Barbara C. Ferguson
Barbara C. Ferguson, a retired supervisor in the Baltimore--Department of Social Services who was active in community and church affairs, died Jan. 28 at a hospital in Tulsa, Okla., where she had gone for treatment of cancer.
Mrs. Ferguson, who was 56 and lived on North Carey Street in West Baltimore, retired at the beginning of the year as a supervisor of family services at the Orangeville Neighborhood Center on East Biddle Street.
She had worked there since 1976 and had earlier been a social worker with the Baltimore Community Action Agency.
In the early 1960s, she was an operator for the Chesapeake & Potomac Telephone Co., and before that had been a sales clerk at the old Stewart & Co. downtown store.
The former Barbara C. Johnson was born in New York City and was raised in Baltimore.
She graduated from St. Frances Academy and Coppin State College and earned a master's degree in social work from the University of Maryland.
Mrs. Ferguson was a charter member and president since 1988 of Pius V Housing, which rehabilitates and sells homes in West Baltimore; a charter member and former vice president of the Harlem Park Neighborhood Council, and charter member and former president of the Lafayette Square Association.
She was also a founder and former chairman of the Coalition for a Beautiful Neighborhood; a charter member of the Coalition for a Better Harlem Park, and a member of the City-wide Liquor Coalition and the Coalition to Fight Illegal Billboards.
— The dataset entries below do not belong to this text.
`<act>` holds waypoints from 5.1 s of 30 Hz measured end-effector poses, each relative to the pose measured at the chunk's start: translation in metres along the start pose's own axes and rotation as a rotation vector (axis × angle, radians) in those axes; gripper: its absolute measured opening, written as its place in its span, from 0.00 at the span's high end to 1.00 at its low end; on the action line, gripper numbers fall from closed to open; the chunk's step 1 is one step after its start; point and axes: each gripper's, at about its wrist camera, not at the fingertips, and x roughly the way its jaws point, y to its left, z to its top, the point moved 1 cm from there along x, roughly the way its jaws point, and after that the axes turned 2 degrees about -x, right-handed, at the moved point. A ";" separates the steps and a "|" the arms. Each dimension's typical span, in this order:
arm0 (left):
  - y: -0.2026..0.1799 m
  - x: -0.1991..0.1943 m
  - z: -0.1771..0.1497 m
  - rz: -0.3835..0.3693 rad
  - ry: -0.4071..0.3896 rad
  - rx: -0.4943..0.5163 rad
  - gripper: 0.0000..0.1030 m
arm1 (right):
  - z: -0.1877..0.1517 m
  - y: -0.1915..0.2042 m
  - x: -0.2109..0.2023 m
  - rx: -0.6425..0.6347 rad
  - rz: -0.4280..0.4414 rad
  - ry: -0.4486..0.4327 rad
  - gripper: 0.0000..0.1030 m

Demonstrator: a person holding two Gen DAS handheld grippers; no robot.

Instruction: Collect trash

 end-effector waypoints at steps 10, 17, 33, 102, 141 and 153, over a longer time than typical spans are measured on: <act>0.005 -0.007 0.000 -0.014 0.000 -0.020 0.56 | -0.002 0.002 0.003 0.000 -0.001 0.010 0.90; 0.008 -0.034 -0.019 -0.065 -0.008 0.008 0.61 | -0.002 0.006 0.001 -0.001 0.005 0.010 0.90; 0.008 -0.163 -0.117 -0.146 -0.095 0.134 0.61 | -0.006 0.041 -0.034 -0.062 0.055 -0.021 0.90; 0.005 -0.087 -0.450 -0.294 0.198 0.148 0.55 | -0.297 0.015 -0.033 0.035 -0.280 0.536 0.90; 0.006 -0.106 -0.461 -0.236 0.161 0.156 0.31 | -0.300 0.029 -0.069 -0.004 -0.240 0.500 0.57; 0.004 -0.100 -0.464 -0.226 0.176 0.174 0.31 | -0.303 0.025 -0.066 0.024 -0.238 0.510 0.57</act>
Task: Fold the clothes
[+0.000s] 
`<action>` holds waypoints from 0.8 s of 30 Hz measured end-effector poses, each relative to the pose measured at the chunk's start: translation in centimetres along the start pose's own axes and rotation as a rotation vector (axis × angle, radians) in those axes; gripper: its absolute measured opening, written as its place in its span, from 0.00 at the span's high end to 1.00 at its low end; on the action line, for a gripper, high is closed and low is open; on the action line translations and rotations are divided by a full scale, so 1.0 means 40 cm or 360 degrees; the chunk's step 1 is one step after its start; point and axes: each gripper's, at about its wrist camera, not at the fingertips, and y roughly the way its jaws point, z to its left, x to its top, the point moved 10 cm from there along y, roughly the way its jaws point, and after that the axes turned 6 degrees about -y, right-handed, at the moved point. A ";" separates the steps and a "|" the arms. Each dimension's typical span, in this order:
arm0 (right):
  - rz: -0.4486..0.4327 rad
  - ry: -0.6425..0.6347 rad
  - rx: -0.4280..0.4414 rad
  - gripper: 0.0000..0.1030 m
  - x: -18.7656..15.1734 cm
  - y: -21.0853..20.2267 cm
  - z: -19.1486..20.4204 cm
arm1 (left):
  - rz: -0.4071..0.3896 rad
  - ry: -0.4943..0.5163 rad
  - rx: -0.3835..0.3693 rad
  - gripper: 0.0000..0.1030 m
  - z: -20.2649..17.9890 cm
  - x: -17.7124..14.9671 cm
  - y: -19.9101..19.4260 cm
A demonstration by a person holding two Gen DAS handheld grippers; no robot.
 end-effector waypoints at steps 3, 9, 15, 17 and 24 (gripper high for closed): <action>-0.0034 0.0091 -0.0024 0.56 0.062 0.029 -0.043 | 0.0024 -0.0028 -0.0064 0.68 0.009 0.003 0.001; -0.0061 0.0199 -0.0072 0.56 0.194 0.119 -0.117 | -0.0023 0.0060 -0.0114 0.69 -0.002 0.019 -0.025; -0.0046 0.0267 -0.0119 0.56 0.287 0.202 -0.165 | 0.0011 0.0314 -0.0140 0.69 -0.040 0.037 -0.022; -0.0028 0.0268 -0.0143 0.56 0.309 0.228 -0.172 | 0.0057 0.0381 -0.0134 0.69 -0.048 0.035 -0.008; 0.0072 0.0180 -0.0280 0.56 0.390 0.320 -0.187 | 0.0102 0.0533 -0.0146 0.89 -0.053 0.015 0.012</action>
She was a member of the national board of the Association for the Study of Classic African Civilization, the Black Social Workers and the Board of African American Ministry of the Catholic Archdiocese of Baltimore.
She was a delegate to the sixth National Black Catholic Congress in Washington in 1988.
She is survived by her husband, Thomas J. Ferguson; a daughter, Mary Catherine Ferguson; two sons, Martin A. Johnson and Thomas J. Ferguson; and three grandchildren. All are of Baltimore.
Services were held Wednesday.
David S. Olton
David S. Olton, professor of psychology at the Johns Hopkins University and a neuroscientist who was an expert on the biological bases of learning, memory and attention, died Tuesday of cancer at the home of a friend.
Dr. Olton, who was 51 and lived in Phoenix, was head of the Psychology Department from 1982 until 1987. He had been a member of the faculty at Hopkins' Homewood campus since 1969.
A pioneer in the use of a radial arm maze in research on the memory of rats, he and Hopkins research scientist Alicja Markowska have written a paper to be published in the Journal of Neuroscience on improved memory and learning among rats treated with a compound called nerve growth factor.
According to Dr. Markowska, nerve growth factor may some day be useful in treating Alzheimer's disease.
In his studies of the areas of the brain used in learning, memory and attention, Dr. Olton had mapped the hippocampus, the ridge along the lower section of each lateral ventricle of the brain.
He established an undergraduate major, Behavioral Biology, and supervised the 75 students in it each year.
He was a fellow of the American Association for the Advancement of Science, a councilor of the Society for Neuroscience and a frequent lecturer. He helped to train graduate and undergraduate students, and his dedication earned him the Alpha Phi Favorite Faculty Award and the George Owen Award for teaching and devotion to undergraduates.
A native of Bloomfield, N.J., who was reared in Richmond, Va., he was a 1964 graduate of Haverford College and earned his master's degree and doctorate at the University of Michigan.
Survivors include his father, the Rev. Robert Matthew Olton of Charlottesville, Va.; a sister, Judith Olton Mueller of McLean, Va.; and a brother, Robert Matthew Olton Jr. of Belmont, Calif.
A memorial service was held Friday.
Ernest J. Moosherr
Ernest J. Moosherr, a welding specialist and worldwide trouble-shooter for a Baltimore shipyard, died Monday of asbestosis and emphysema at his home in Morrell Park in South Baltimore. He was 69.
Mr. Moosherr, who retired in 1984, came to Baltimore in 1939 and went to work for the Maryland Shipbuilding and Drydock Co. in Fairfield.
He was born in Great Barrington, Mass., and was reared in Brewster, N.Y.. He left school after the 10th grade to help support his family.
He enlisted in the Army in 1943 and served with the 19th Armored Infantry Battalion as a welder and then as a military policeman in France and Germany.
He was discharged in 1946 and returned to his job in the shipyard.